De acordo com a Organização Mundial de Saúde (OMS), as doenças cardiovasculares são a principal causa de morte no mundo. Só em 2019, estima-se que tenham morrido 17,9 milhões de pessoas com este tipo de doenças.

Uma pessoa morre a cada 36 segundos dos Estados Unidos da América com doenças cardiovasculares, o que representa 25% da taxa de mortalidade no país, refere o U.S. Department of Agriculture (USDA) num artigo assinado que cita o CDC.

PUB

A doença cardiovascular corresponde a “qualquer doença que afete” este sistema, como a doença coronária, insuficiência cardíaca, arritmias, miocardiopatias, doenças valvulares, acidente vascular cerebral, doença arterial periférica, hipertensão pulmonar, cardiopatia congénita, refere o professor da NOVA Medical School Hélder Dores.

Segundo a World Heart Federation, 85% das mortes por doença cardiovascular devem-se a enfartes agudos do miocárdio e a acidentes vasculares cerebrais.

A maioria das doenças cardiovasculares surgem de um estilo de vida “desadequado”, sobretudo, uma alimentação incorreta e inatividade física. 

Nesse sentido, ter uma “alimentação adequada” é “essencial” para a prevenção, controlo e tratamento da doença cardiovascular, assinala o professor da NOVA Medical School

Questionado sobre os fatores de risco, Hélder Dores esclarece que estes são subdivididos entre “modificáveis” e “não modificáveis”. Entre os modificáveis estão, por exemplo, a hipertensão arterial, dislipidemia, tabagismo, diabetes, obesidade, sedentarismo e stress. Nos não modificáveis destacam-se “alterações genéticas, história familiar de doença cardiovascular em familiares de primeiro grau, idade e sexo (masculino)”.

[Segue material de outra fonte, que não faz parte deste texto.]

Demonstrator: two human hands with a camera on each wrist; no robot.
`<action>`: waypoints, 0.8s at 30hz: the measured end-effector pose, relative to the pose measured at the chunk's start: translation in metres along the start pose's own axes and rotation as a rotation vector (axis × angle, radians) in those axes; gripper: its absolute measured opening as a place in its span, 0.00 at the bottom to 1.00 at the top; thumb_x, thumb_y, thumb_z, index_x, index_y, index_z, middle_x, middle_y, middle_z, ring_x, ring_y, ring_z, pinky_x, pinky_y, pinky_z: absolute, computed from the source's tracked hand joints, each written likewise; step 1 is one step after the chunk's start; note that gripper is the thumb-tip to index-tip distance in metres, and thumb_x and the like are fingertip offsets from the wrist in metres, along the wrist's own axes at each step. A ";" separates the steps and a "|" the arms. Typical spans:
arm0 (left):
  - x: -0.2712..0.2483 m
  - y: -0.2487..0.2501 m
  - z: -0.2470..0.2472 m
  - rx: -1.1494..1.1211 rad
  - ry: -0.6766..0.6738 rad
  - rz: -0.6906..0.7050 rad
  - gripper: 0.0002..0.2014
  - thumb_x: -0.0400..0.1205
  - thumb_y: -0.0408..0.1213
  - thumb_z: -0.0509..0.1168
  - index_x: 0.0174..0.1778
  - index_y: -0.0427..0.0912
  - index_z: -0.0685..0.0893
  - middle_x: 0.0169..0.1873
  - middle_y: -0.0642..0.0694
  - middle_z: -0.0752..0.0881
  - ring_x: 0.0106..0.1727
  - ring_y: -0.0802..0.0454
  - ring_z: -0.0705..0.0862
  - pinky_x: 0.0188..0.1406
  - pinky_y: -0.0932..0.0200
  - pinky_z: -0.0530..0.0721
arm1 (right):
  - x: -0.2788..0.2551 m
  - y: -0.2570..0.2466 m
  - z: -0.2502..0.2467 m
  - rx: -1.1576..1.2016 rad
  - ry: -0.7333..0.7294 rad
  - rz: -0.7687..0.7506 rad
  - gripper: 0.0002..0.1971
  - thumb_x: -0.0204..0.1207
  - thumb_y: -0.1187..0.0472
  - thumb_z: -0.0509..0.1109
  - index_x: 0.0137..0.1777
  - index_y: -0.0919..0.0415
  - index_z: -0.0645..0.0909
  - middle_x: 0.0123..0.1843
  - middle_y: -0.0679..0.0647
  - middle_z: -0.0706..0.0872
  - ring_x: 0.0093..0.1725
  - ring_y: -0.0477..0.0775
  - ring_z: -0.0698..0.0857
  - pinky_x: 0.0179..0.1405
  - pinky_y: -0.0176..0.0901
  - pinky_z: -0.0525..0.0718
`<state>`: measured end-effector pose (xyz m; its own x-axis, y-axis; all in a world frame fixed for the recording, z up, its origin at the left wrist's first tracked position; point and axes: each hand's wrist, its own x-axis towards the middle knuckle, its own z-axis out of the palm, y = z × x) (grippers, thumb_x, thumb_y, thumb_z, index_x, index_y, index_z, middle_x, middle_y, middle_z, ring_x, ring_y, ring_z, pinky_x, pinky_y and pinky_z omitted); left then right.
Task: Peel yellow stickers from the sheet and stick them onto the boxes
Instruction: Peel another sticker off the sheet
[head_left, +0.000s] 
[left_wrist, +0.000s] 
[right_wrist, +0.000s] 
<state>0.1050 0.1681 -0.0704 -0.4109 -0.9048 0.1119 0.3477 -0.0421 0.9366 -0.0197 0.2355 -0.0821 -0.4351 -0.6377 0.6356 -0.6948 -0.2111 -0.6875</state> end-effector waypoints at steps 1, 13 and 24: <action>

A adoção de um estilo de vida saudável, com uma alimentação adequada, prática regular de exercício físico, perda de peso, abstinência tabagística, melhoria da qualidade do sono e, quando indicado, realização de medicação, é “essencial” para reduzir os fatores de risco tanto em pessoas “sem doença cardiovascular” como após um “evento clínico.

A ideia é também defendida num artigo informativo do CDC, que diz que um estilo de vida saudável reduz o risco de doenças cardiovasculares. Nesse sentido, a organização recomenda a ingestão de “muita fruta e vegetais” e menos alimentos processados.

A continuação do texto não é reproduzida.